Un passo in avanti ma non ancora sufficiente. Così ho brevemente commentato i contenuti dell’audizione del sindaco di Taranto, Rinaldo Melucci, in commissioni congiunte Ambiente e Attività produttive della Camera di martedì scorso. Finalmente anche il sindaco Melucci condivide l’idea di un accordo di programma per la riconversione economica di Taranto, tuttavia non è chiaro se voglia la chiusura dell’area a caldo e il rinforzo dell’area a freddo dell’ex Ilva, così come è stato fatto a Genova. Ci vuole più coraggio per cambiare il velenoso paradigma a cui è stata condannata Taranto.
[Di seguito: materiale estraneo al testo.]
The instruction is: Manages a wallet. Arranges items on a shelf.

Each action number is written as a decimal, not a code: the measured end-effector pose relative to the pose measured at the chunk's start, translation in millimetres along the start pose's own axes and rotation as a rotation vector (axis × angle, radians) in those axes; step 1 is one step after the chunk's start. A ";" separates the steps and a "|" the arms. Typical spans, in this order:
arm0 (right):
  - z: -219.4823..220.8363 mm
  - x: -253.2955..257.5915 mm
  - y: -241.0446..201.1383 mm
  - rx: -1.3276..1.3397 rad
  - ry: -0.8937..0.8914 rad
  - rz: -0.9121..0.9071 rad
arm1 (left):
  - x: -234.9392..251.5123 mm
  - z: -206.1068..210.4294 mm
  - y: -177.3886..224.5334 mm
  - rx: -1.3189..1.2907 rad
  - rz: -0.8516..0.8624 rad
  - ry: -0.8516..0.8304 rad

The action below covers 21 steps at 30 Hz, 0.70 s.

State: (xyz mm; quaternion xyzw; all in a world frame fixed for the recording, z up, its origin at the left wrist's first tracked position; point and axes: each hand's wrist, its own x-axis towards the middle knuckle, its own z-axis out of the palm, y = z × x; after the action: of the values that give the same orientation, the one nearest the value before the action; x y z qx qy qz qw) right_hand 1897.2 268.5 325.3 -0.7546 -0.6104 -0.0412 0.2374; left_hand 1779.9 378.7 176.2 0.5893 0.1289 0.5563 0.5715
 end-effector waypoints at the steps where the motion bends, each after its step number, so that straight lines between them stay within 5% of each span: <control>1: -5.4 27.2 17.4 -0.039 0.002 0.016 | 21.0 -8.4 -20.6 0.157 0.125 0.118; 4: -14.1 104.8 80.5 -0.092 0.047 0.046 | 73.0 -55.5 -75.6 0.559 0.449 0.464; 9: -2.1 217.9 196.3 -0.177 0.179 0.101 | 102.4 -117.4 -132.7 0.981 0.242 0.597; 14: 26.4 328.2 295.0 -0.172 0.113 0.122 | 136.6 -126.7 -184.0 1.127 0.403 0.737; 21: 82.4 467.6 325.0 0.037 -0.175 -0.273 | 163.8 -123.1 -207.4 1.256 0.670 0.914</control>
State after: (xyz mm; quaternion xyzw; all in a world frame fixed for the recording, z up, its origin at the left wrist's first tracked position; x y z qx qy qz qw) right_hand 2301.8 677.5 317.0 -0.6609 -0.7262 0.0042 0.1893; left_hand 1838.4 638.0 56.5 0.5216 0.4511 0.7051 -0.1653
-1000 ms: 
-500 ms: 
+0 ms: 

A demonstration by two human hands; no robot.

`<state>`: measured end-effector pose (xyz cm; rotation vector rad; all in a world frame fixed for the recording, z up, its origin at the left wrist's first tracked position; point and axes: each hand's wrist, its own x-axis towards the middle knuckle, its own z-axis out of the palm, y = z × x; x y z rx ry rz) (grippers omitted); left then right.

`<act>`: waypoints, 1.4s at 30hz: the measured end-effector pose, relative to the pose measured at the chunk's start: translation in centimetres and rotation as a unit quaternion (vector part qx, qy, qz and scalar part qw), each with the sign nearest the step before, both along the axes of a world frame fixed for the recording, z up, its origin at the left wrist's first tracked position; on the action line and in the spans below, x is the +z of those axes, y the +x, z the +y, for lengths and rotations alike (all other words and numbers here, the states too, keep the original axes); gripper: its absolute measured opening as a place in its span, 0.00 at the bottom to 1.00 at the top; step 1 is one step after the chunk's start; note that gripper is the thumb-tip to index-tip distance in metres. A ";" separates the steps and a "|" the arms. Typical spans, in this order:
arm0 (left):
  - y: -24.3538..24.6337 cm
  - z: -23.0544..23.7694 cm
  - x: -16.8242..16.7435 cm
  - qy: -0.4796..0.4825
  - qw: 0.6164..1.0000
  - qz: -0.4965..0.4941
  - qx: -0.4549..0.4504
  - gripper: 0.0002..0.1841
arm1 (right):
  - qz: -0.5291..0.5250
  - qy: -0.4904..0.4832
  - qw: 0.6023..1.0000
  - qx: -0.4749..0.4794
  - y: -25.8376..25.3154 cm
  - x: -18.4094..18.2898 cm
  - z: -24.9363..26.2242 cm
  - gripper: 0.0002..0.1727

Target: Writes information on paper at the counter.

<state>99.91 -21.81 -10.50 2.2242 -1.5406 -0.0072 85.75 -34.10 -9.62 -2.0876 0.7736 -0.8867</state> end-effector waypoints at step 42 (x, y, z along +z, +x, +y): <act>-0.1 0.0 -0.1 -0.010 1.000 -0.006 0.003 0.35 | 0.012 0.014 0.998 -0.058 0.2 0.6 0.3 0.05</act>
Anche il sindaco condivide la nostra idea di realizzare una Valutazione del Danno Sanitario di tipo preventivo e ha fatto bene a ribadirlo in audizione, perchè nessuna attività legata all’ex Ilva può proseguire senza conoscere quale impatto sanitario possa abbattersi sui tarantini con qualsiasi tipo di produzione. Ora tocca al ministero competente concludere il lavoro avviato dall’ex Ministro Giulia Grillo, non portato a termine per via dei noti eventi del Papeete che hanno fatto cadere il passato Governo Conte 1.
Tuttavia, Melucci non si è espresso in merito a una mia domanda specifica, ossia se ritiene opportuno rimuovere la norma che stabilisce la continuità produttiva in caso di sequestro senza facoltà d’uso, una mostruosità che lega le mani alla magistratura, e che è stata imposta dal governo Monti, dal centrodestra e centrosinistra con il primo decreto Salva Ilva del 2012.
Sul Cantiere Taranto rimango perplesso nel sapere dal sindaco che il Governo non ha coinvolto la città nella realizzazione del testo, che ad oggi non conosciamo neanche in bozze. Spero che a questa sbandata si ponga presto rimedio.